I think we may have turned a corner.
At the doctor appointment I had about a month ago, my rheumatologist changed up my medications for all new ones and I am very happy to report that they seem to be working very well.
I am profoundly grateful that there are medications available to me that make my life so much less painful and allow me so much more mobility, though I confess I am little bit sad knowing that these medications, though they make life better, are not curing anything. It is a strange feeling to have incurable autoimmune diseases.
Still, I am so thankful that I am able to do more with our children, with my husband, with friends and family. This makes me very, very happy.
It seems so much is changing right now.
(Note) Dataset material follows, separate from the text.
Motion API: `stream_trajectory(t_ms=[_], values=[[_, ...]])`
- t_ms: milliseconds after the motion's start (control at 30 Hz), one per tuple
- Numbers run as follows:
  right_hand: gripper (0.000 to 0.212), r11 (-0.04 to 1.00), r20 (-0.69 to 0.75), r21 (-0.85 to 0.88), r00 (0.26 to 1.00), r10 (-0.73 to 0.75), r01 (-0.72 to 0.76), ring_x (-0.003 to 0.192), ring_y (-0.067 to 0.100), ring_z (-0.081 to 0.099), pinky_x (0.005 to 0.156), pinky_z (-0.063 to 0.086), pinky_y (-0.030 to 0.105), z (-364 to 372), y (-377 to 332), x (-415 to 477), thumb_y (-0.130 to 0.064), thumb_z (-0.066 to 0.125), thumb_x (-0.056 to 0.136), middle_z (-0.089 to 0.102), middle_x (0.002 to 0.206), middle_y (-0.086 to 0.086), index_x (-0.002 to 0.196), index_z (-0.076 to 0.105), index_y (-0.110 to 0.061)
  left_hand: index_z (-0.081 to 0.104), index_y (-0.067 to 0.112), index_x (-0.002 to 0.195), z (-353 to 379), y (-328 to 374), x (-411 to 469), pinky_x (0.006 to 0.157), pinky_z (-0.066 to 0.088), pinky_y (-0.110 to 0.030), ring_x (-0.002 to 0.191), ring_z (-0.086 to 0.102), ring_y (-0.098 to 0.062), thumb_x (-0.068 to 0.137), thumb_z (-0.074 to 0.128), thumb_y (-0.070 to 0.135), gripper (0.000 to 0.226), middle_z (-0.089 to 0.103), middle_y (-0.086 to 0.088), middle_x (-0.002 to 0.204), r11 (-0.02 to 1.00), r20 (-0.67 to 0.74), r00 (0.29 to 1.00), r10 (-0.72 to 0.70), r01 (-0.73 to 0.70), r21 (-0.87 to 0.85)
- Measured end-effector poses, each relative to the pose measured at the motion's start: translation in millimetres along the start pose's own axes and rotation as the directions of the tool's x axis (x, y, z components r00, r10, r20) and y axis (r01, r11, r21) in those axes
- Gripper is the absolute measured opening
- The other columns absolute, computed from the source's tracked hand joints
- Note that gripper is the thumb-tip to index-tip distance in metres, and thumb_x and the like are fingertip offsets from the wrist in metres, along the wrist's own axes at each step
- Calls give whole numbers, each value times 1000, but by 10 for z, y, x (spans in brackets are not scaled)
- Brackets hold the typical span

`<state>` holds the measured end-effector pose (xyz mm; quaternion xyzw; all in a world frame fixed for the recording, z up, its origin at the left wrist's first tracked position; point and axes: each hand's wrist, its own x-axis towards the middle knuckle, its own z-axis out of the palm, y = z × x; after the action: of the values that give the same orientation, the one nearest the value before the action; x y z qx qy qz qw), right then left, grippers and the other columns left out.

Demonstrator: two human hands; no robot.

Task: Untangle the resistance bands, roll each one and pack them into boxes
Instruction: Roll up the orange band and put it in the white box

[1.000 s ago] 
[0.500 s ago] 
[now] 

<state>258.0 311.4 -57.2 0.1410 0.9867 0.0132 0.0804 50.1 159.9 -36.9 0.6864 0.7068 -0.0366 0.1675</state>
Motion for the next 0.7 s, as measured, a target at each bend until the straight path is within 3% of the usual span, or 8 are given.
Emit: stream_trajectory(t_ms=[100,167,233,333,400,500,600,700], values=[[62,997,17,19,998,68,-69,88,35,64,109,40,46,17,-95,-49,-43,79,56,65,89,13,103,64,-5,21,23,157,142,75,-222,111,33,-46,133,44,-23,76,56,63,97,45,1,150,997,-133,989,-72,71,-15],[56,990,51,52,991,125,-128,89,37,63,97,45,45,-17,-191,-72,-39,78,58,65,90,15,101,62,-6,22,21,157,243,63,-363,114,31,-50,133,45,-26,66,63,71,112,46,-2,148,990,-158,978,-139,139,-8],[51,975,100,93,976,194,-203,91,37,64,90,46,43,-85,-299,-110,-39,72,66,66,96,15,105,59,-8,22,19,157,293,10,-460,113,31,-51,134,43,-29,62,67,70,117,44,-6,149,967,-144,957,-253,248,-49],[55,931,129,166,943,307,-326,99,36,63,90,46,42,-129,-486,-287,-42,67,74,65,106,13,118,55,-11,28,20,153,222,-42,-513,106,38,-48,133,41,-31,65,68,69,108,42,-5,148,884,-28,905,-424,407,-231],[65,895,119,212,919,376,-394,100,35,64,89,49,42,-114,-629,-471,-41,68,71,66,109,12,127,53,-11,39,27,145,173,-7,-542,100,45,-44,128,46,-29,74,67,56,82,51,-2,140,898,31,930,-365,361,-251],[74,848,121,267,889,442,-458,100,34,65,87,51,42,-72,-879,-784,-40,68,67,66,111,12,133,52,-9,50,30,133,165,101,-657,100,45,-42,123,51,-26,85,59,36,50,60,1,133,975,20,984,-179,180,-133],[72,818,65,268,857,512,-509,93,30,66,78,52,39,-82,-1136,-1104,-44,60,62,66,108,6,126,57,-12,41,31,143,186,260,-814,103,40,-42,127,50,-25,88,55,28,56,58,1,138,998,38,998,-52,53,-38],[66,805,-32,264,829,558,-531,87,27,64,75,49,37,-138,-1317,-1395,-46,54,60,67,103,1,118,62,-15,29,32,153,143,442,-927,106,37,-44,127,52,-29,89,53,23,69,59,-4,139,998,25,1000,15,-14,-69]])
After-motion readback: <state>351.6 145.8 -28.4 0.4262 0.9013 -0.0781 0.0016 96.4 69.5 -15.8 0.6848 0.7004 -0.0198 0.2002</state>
One of my best, closest friends is moving away soon. Another of my dearest, best friends is going into early labor. She lives across the country. Still another of my dearest friends is struggling powerfully in her life, relationships, finances, etc. I want so much to be there for her any way I can.
I have friends and family scattered all over, and sometimes it is very hard not to be near enough to see them, go to their baby showers or visit them in the hospital, to hold their hands or bring them a casserole or wash their dishes or just sip coffee and listen to their hearts.
I must believe, ultimately, that prayer makes a difference, that I serve and love a God who listens to and answers my prayers, and who holds my loved ones in the palm of His Hand. To fret, worry, stress... is this not essentially unbelief?
So I am finding all of life is full of reasons to be ceaseless in prayer, that peace is a Person, that His name is Jesus, and that I can trust Him. With my health, my family, my friends... with everything.